Я не делилась этими опасениями с адвокатом, равно как и не планировала посвящать ее в свои дурные предчувствия. Достаточно было и того, что я считала себя ужасно виноватой, ведь ее советы доставались мне бесплатно, хотя обычно за них запрашивали немалую цену. Еще сильнее я боялась разрушить ее и без того слабую уверенность во мне, если покажу, что мое самообладание на деле лишь притворство. Поскольку я и до тех пор оставалась женщиной хоть во что-то, но верящей, в тот день я вышла из ее офиса, уверенная, что и правда перееду на Манхэттен и все как-нибудь сложится само. Отчаявшись найти Бога в любой религии и отказавшись от поисков Его в светской жизни, я все еще воспринимала жизнь как историю, а в истории – по-прежнему верила. Мне казалось, их структура отражает незыблемые законы природы, вроде золотого сечения, и, хотя в сюжете в какой-то момент мог твориться хаос, а герои не знали, как быть, в конце все складывалось очень изящно. Я чувствовала, что, возможно, решение лишь вопрос времени. Нужно только научиться видеть нити собственной истории, понять, как они переплетаются, и снова ощутить, как стягивается вокруг меня ткань повествования. Можно сказать, я всей душой верила в неодолимую силу инерции развития сюжета.

А потом, будто эта вера заслуживала вознаграждения, и правда случилось чудо: я нашла маленькую двухкомнатную квартиру с видом на церковный двор и чахлое рожковое деревце, нелепо возвышавшееся в его середине, и была искренне убеждена: без вмешательства высших сил тут не обошлось. Пономарь, высокий блондин по имени Шульце, пригласил меня для короткой беседы и быстро предложил снять жилье за 2000 долларов в месяц (за них я не смогла бы даже позволить себе однушку в Гарлеме). На моем счету все еще лежало 8000 долларов, оставшихся от аванса за книгу. Я знала, что этого хватит всего на три месяца на Манхэттене, и долгосрочного плана выживания по новому адресу у меня не было, зато была странная, упрямая вера и старое, глубоко укоренившееся убеждение: верующим всегда воздастся. Возможно, и то и другое навредило мне больше, чем помогло.
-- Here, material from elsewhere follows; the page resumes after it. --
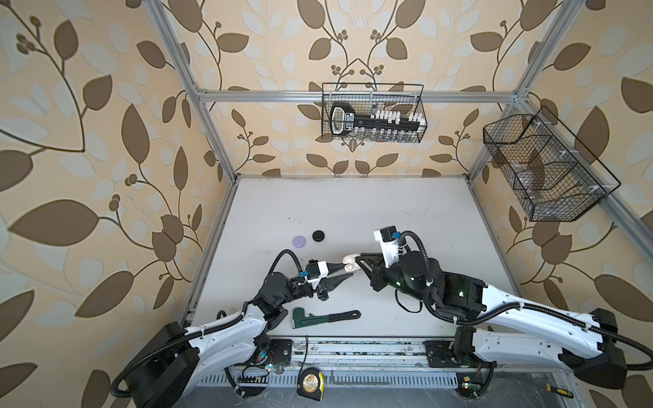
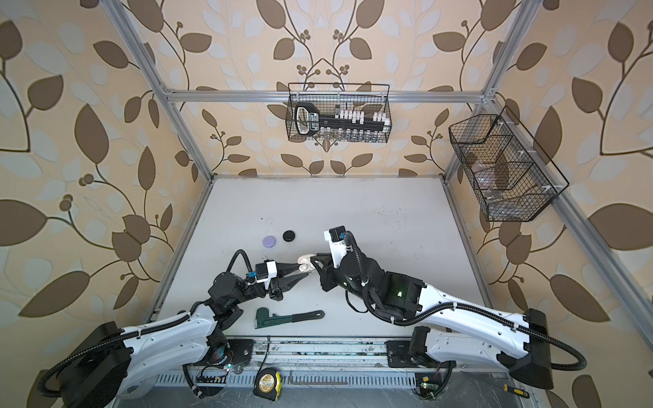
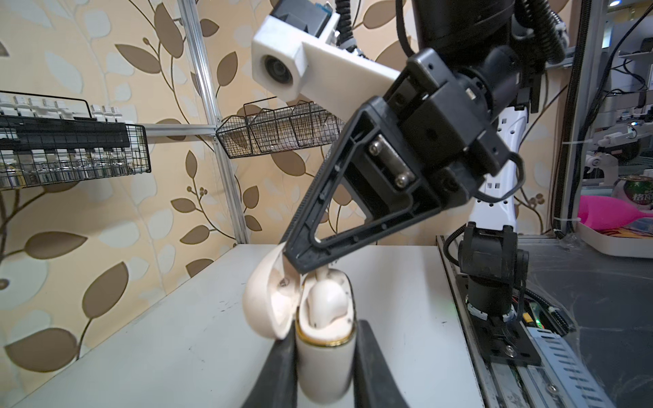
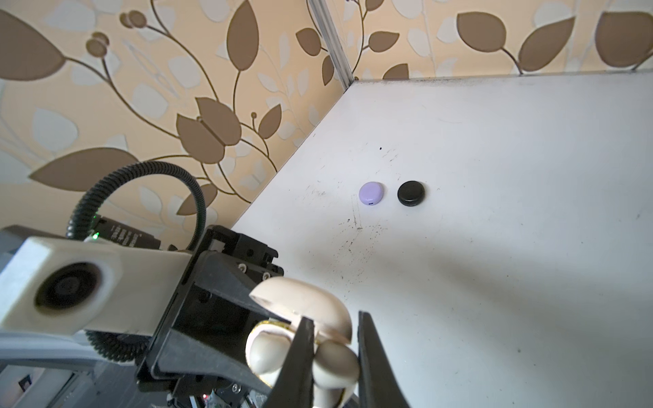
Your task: Insert the wireless bluetooth earbuds into the charging case
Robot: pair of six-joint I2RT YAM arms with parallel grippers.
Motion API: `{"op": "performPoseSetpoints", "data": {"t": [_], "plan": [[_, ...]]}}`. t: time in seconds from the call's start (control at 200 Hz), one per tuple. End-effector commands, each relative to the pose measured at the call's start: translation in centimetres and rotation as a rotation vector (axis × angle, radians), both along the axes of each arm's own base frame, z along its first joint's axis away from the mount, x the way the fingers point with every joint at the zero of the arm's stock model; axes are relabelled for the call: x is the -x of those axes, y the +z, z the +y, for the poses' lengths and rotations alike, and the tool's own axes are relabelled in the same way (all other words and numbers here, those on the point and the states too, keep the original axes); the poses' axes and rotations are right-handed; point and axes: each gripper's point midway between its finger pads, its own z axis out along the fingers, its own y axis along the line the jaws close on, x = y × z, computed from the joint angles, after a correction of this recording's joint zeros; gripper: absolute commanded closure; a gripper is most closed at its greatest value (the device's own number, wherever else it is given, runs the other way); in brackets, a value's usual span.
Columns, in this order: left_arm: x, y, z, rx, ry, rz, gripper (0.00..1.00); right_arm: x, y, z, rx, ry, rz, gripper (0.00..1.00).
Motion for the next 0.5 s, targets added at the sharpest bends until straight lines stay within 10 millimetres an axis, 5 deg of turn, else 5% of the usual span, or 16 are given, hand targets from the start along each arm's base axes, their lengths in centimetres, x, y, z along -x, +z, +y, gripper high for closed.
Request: {"op": "performPoseSetpoints", "data": {"t": [0.0, 0.495], "plan": [[-1.7, 0.5, 1.0, 0.025, 0.111, -0.032, 1.00, -0.9, -0.6, -1.7, -0.019, -0.158, 0.048, 0.97], [-1.7, 0.4, 1.2, 0.025, 0.125, -0.045, 1.00, -1.0, 0.1, -1.3, -0.091, -0.257, 0.013, 1.00]]}}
Я упаковала свои нехитрые пожитки и в несколько приемов перевезла в город. Служба доставки позаботилась о диване и матрасе. Для Исаака, которому недавно исполнилось четыре, я купила новый набор «Лего», надеясь таким образом подсластить пилюлю очередного переезда и новых перемен в его маленькой жизни. Однако он оказался намного умнее меня и не поддался на эту хитрость. Едва мы вышли из машины, он тут же понял, что к чему, и отказался заходить в здание. Он вопил и плакал, кричал на меня и требовал вернуться домой, бил меня, дрожа от страха и ярости, эмоций, слишком больших для него, но таких правильных. В тот момент я с ужасающей ясностью поняла, что провалила одну из главных задач материнства – оказалась не способна обеспечить ему постоянный дом.

12Покой в душе (идиш).
13Широта взглядов (идиш).
14Уиллард Ван Орман Куайн – американский философ. – Прим. ред.